Task brief: Beginning with the line below that contains "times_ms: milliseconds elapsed" and ending with the line that contains "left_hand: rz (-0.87", copy every line exactly. Copy nothing else.
═════ Data section
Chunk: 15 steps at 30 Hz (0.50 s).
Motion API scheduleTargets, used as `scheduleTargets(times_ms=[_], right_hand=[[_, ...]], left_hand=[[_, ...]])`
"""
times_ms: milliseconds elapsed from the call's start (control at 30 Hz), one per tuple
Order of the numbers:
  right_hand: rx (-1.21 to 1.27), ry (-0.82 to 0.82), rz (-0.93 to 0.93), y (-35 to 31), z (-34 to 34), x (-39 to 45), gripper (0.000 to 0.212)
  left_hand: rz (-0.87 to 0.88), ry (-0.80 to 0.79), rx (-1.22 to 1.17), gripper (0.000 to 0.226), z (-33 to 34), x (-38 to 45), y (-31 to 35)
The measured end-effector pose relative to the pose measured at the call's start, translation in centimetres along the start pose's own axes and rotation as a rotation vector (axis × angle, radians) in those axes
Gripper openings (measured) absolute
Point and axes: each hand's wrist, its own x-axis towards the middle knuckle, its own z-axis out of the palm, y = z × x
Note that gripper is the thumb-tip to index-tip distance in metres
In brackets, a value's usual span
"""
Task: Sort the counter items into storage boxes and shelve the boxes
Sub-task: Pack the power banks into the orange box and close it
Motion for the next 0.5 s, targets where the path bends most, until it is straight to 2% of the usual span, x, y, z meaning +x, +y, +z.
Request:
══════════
Your solution:
times_ms: milliseconds elapsed from the call's start (control at 30 Hz), one per tuple
Order of the numbers:
  right_hand: rx (-1.21 to 1.27), ry (-0.82 to 0.82), rz (-0.93 to 0.93), y (-35 to 31), z (-34 to 34), x (-39 to 45), gripper (0.000 to 0.212)
  left_hand: rz (-0.87 to 0.88), ry (-0.80 to 0.79), rx (-1.22 to 1.17), gripper (0.000 to 0.226), z (-33 to 34), x (-38 to 45), y (-31 to 35)

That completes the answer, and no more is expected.